3. Are preschools available? Day care? Are these expensive? What has been your experience with them, if any? Do the schools provide before- and/or after-school care?
Yes, yes, expensive.
4. Are local sports classes and/or activities available for kids?
Yes, with fees.
1. What is the relative size of the expatriate community? How would you describe overall morale among expatriates?
Can't say, everyone blends in. There are some organizations like Democrats Abroad that are social entres.
2. What are some typical ways to socialize, either with local people or with other expatriates? Are there groups or clubs that you can recommend?
We joined a "city club" and met a lot of Canadians through it. This is a very British tradition. The University Club is next door to the Consulate and the www.rcmi.org is a couple of buildings farther down. There is a Faculty Club at the Univ of Toronto and the Albany and National Clubs were also available.
3. Is this a good city for single people? For couples? For families? Why or why not?
Yes, Yes, Yes. Like being in a strange version of the USA.
4. Is this a good city for LGBT expatriates? Why or why not?
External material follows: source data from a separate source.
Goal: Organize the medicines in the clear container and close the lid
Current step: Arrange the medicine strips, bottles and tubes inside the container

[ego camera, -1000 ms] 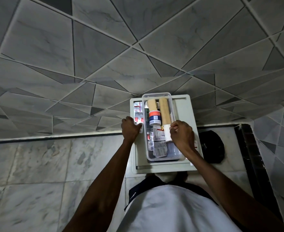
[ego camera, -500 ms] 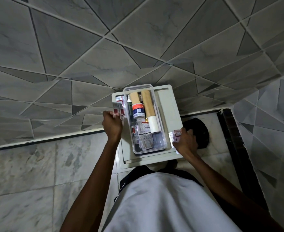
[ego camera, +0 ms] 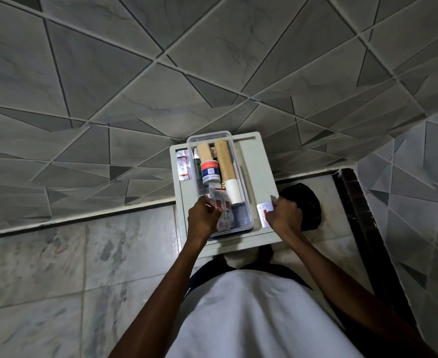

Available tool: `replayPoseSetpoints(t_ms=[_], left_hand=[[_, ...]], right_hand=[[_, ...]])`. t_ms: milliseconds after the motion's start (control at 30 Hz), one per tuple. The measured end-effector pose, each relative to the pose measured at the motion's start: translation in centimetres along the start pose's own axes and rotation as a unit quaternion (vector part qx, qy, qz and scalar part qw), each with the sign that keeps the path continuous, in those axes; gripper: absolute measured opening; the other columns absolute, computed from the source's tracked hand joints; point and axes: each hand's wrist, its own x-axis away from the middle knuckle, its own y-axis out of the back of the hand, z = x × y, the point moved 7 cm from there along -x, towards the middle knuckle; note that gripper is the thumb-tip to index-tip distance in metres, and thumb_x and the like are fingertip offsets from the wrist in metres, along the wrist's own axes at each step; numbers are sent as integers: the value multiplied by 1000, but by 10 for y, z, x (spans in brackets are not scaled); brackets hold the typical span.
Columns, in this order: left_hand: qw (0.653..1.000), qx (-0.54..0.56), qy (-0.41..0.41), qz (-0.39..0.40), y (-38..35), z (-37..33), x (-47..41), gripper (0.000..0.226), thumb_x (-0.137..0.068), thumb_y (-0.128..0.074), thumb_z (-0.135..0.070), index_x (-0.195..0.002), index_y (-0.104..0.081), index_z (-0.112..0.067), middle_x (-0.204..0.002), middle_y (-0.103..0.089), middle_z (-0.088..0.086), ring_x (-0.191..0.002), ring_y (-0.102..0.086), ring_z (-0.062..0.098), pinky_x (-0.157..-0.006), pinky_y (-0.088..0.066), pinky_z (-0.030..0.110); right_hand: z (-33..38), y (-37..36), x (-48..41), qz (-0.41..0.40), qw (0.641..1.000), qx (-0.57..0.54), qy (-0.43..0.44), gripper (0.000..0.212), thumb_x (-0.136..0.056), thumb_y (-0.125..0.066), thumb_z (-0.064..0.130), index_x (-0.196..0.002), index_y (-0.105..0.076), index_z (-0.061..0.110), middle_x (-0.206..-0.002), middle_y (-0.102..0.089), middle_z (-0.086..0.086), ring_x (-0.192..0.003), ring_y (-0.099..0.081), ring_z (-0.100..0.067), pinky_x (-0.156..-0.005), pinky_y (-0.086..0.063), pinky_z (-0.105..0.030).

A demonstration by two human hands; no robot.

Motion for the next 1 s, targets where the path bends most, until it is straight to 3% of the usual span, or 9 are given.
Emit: replayPoseSetpoints(t_ms=[100,167,333,433,533,700,833,1000], left_hand=[[995,-97,-13,-22,-8,-8,7,19,-87,-63,-15,-103,-56,-6,-102,-70,16,-91,-68,33,-75,-55,36],[990,-128,-22,-48,-9,-12,9,22,-89,-61,-15,-106,-56,-1,-104,-70,19,-93,-67,36,-75,-52,36],[983,-155,-15,-101,-5,-15,11,24,-90,-59,-17,-107,-54,0,-102,-70,20,-91,-68,37,-74,-52,39],[976,-187,-23,-108,-6,-19,14,27,-90,-59,-22,-108,-56,-2,-100,-70,19,-88,-68,37,-72,-53,38],[961,-248,-41,-112,-3,-29,18,21,-88,-60,-23,-100,-65,-6,-97,-72,14,-86,-68,31,-66,-47,31],[900,-390,-52,-186,15,-33,21,17,-82,-64,-21,-81,-72,-6,-92,-63,12,-90,-56,33,-68,-43,38],[903,-392,-38,-174,19,-16,18,20,-85,-61,-21,-91,-70,-5,-105,-59,13,-100,-54,34,-77,-46,43],[910,-369,-62,-175,13,-12,19,25,-81,-68,-17,-104,-62,-8,-111,-56,14,-94,-57,35,-68,-48,41]], right_hand=[[5,10,3,-34,999,33,6,23,-83,-64,12,-105,-68,8,-104,-70,-21,-97,-67,-40,-76,-55,-39],[9,17,5,-56,998,21,14,18,-83,-63,13,-100,-69,9,-99,-71,-21,-93,-68,-40,-73,-55,-38],[33,39,19,-91,986,-134,37,6,-78,-63,12,-79,-69,14,-80,-74,-8,-76,-69,-29,-69,-56,-32],[59,45,31,-70,979,-179,65,4,-76,-67,13,-74,-69,16,-70,-70,2,-64,-61,-14,-61,-46,-21],[82,33,39,-21,979,-183,93,7,-74,-72,13,-70,-68,18,-66,-67,5,-63,-63,-11,-62,-49,-21],[103,0,42,17,983,-141,120,5,-74,-74,14,-76,-69,13,-83,-74,-5,-79,-69,-22,-69,-49,-23],[112,-15,44,10,984,-88,152,19,-75,-75,16,-91,-70,9,-98,-74,-11,-91,-70,-29,-79,-55,-33],[114,-24,43,15,983,-72,171,21,-78,-72,18,-96,-70,7,-101,-74,-13,-96,-69,-31,-83,-55,-35]])
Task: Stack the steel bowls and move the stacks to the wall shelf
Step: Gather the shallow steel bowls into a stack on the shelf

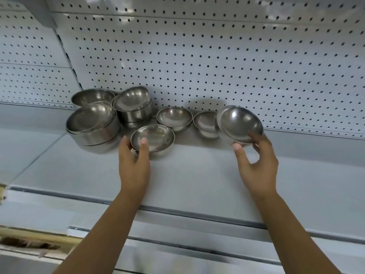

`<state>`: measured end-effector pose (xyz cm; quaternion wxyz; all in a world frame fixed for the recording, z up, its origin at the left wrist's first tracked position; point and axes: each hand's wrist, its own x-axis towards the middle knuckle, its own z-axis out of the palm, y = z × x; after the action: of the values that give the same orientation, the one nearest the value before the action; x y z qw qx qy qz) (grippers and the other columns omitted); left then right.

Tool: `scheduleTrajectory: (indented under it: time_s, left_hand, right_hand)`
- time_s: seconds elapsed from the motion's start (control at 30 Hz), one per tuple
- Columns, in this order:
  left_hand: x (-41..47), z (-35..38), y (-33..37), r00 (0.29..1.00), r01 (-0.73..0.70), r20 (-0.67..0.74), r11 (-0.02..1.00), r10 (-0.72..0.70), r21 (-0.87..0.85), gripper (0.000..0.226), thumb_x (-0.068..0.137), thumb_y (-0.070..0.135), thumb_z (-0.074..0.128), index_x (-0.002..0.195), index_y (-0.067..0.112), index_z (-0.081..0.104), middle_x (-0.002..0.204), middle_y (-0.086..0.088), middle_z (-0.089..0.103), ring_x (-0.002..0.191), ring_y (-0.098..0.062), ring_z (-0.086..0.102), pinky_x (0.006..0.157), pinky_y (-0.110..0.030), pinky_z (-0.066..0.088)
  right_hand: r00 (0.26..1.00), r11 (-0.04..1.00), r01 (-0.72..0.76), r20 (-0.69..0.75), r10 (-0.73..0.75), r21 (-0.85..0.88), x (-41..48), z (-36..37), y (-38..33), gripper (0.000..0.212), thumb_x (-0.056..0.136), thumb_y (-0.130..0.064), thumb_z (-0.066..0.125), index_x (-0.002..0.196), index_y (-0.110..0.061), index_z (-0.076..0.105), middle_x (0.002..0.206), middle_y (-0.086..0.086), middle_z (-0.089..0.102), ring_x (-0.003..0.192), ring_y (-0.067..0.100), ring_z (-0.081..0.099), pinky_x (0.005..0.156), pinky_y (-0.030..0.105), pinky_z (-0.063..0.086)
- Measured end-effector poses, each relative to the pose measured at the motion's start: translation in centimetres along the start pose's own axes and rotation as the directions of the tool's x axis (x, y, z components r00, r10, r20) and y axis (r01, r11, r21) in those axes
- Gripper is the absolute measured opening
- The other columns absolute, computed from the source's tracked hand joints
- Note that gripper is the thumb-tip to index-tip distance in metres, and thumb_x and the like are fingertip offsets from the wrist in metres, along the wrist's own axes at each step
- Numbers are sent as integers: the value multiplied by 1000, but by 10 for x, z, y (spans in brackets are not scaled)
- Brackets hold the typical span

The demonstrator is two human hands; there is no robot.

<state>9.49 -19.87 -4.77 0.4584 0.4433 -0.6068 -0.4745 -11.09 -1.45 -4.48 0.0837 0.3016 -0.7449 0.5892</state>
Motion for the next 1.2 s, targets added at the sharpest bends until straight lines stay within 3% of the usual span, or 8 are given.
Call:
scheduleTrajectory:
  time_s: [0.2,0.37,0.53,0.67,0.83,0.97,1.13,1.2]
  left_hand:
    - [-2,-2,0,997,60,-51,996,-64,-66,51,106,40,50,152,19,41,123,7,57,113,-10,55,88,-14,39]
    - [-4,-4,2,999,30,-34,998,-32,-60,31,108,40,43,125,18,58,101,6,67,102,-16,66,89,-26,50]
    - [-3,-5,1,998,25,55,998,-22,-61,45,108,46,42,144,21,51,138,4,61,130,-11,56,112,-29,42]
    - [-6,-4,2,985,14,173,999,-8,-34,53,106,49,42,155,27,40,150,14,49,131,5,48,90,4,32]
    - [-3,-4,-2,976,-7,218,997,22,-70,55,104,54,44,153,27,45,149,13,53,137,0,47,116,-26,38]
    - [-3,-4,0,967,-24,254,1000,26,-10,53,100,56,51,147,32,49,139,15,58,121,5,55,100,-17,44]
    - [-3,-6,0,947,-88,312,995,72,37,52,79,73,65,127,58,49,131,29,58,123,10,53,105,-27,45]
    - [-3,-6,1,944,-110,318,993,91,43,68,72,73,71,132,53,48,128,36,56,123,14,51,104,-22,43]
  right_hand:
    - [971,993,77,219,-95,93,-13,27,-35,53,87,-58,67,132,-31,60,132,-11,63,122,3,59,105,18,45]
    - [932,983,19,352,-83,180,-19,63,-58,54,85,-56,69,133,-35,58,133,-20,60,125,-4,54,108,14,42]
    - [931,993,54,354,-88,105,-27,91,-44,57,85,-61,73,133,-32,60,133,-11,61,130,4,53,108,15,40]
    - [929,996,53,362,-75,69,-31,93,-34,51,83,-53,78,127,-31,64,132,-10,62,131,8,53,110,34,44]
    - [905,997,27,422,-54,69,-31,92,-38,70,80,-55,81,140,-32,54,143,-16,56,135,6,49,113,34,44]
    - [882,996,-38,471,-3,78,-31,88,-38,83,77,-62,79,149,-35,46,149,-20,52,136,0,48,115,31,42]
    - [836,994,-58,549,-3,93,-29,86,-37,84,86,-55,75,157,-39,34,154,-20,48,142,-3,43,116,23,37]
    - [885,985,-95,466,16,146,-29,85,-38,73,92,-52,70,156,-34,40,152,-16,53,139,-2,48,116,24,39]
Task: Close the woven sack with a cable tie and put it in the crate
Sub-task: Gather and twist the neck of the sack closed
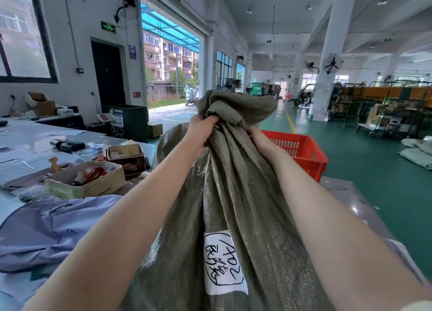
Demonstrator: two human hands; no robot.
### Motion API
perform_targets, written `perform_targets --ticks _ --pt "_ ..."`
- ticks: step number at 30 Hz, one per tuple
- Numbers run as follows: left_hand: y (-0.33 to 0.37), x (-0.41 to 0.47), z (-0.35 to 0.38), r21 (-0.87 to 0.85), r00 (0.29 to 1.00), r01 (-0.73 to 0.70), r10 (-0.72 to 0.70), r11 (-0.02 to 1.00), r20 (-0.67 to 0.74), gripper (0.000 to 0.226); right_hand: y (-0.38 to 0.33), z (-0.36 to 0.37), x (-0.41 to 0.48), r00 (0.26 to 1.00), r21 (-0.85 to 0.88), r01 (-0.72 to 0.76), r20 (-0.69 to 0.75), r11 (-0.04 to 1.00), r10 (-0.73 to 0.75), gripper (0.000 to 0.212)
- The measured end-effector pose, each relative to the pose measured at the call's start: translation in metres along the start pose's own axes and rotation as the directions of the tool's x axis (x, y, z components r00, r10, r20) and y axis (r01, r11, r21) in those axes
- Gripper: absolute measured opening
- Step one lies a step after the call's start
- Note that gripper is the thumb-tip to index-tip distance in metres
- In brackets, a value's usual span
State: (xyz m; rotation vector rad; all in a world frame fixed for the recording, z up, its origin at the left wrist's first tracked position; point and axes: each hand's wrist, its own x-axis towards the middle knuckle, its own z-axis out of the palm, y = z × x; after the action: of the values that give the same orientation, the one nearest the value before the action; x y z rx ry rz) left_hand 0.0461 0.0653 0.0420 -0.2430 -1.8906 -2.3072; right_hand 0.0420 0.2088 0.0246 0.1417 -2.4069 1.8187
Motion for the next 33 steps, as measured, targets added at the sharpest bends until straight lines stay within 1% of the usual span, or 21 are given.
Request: perform_targets --ticks 2,4,6,7,9,10,11,12,13,14,15,17,19,21,23,24,25,26,28,30,33 --pt "0.003 -0.002 0.003 -0.014 1.0 0.002 -0.002 1.0 0.023 0.007 -0.001 0.006 -0.009 0.995 0.183 0.041 0.078 0.982 -0.056 0.03" --pt "0.005 -0.004 0.005 -0.068 0.998 -0.024 0.028 0.997 0.056 0.002 -0.007 0.008 -0.012 0.987 0.395 0.03 0.135 0.918 -0.091 0.051" --pt "0.007 -0.002 0.005 -0.054 0.996 -0.081 0.084 0.995 0.042 0.019 -0.02 0.015 -0.009 0.984 0.535 0.058 0.111 0.843 -0.138 0.069" --pt "0.007 0.0 0.005 0.02 0.992 -0.127 0.127 0.992 0.02 0.034 -0.028 0.019 -0.009 0.982 0.585 0.06 0.108 0.809 -0.152 0.073" --pt "0.007 0.006 0.005 0.332 0.978 -0.174 0.202 0.927 -0.051 0.065 -0.036 0.022 -0.002 0.986 0.662 0.078 0.062 0.746 -0.158 0.071" --pt "0.007 0.007 0.005 0.504 0.975 -0.121 0.199 0.855 -0.103 0.081 -0.038 0.022 0.0 0.981 0.699 0.092 0.057 0.709 -0.183 0.067" --pt "0.006 0.007 0.005 0.617 0.973 -0.033 0.166 0.786 -0.159 0.093 -0.04 0.021 0.001 0.975 0.716 0.105 0.061 0.69 -0.212 0.061" --pt "0.006 0.007 0.005 0.652 0.976 0.022 0.126 0.757 -0.18 0.101 -0.039 0.02 0.002 0.968 0.7 0.131 0.064 0.702 -0.244 0.05" --pt "0.007 0.007 0.006 0.634 0.986 0.012 0.098 0.774 -0.138 0.105 -0.04 0.019 0.003 0.959 0.639 0.17 0.067 0.75 -0.274 0.035" --pt "0.007 0.008 0.006 0.584 0.992 -0.033 0.096 0.811 -0.079 0.103 -0.04 0.017 0.004 0.957 0.552 0.188 0.083 0.812 -0.278 0.022" --pt "0.006 0.011 0.006 0.546 0.993 -0.077 0.113 0.834 -0.032 0.094 -0.042 0.016 0.004 0.964 0.45 0.166 0.114 0.877 -0.24 0.014" --pt "0.009 0.011 0.008 0.491 0.991 -0.109 0.134 0.864 -0.016 0.073 -0.048 0.014 0.008 0.984 0.303 0.079 0.13 0.95 -0.123 0.013" --pt "0.011 0.009 0.009 0.438 0.991 -0.085 0.123 0.895 -0.059 0.065 -0.055 0.014 0.01 0.994 0.249 0.063 0.071 0.967 -0.083 0.015" --pt "0.008 0.011 0.009 0.393 0.989 -0.06 0.108 0.918 -0.102 0.058 -0.054 0.012 0.012 0.996 0.185 0.039 0.07 0.982 -0.053 0.024" --pt "0.005 0.014 0.007 0.384 0.983 -0.037 0.103 0.923 -0.153 0.052 -0.045 0.001 0.007 0.996 0.019 0.006 0.087 1.0 -0.008 0.035" --pt "0.006 0.015 0.006 0.368 0.982 -0.03 0.096 0.929 -0.163 0.049 -0.039 -0.008 0.004 0.988 -0.068 -0.012 0.152 0.998 0.022 0.033" --pt "0.006 0.015 0.006 0.34 0.983 -0.037 0.096 0.94 -0.157 0.049 -0.034 -0.016 0.0 0.963 -0.098 -0.047 0.26 0.994 0.071 0.026" --pt "0.008 0.015 0.008 0.315 0.984 -0.049 0.099 0.948 -0.145 0.053 -0.03 -0.02 -0.005 0.925 -0.085 -0.09 0.362 0.992 0.115 0.021" --pt "0.011 0.015 0.015 0.302 0.991 -0.08 0.109 0.95 -0.077 0.056 -0.025 -0.019 -0.008 0.896 -0.003 -0.127 0.428 0.992 0.116 0.022" --pt "0.016 0.012 0.022 0.301 0.996 -0.087 0.093 0.95 -0.008 0.044 -0.023 -0.007 -0.005 0.926 0.141 -0.102 0.375 0.985 0.043 0.019" --pt "0.025 0.011 0.019 0.23 0.996 -0.033 0.014 0.973 0.084 0.016 -0.019 0.01 0.001 0.969 0.266 -0.023 0.243 0.964 -0.043 0.012"
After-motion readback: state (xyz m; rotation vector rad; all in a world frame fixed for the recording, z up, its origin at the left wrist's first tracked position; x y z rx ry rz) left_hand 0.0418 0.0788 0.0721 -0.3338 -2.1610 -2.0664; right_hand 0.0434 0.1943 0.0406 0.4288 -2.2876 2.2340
Yes, friendly and accepting.
5. Are there problems with ethnic, race/racial minorities or religious prejudices? Gender equality?
Similar to USA. Same issues, but in my opinion, Canadians don't see it.
6. What have been the highlights of your time in this country? Best trips or experiences?
Travel locally, get to cottage country and the cottage experience. Don't waste time traveling to other countries though (that is what most mission personnel seemed to do).
7. What are some interesting/fun things to do in the area? Can you recommend any “hidden gems"?
Get to know someone with a sailboat and learn sailing on Lake Ontario! Get bikes if you don't have them.
8. Is this a "shopping post"? Are there interesting handicrafts, artwork, antiques, or other items that people typically buy there?
9. What are the particular advantages of living in this city?
The theater, opera, ballet, and arts are world class. We had season tickets to various arts seasons.
Words of Wisdom:
1. What do you wish you had known about this particular city/country before moving there?
How cold Canadians seem to be beyond superficial pleasantries. Many really don't like the USA or Americans but act politely which Americans can confuse for friendliness.
2. Knowing what you know now, would you still move to this city?
3. If you move here, you can leave behind your:
Bring it all. You can even do fresh water scuba.
4. But don't forget your:
Coats, long johns, cold weather outdoor exercise gear, etc. Skiing locally is fun and really podunk; charming and you can keep up your chops. Go to the Laurentians for at least one ski trip and then think West.
5. Do you recommend any books or movies about this city/country for those who are interested in learning more?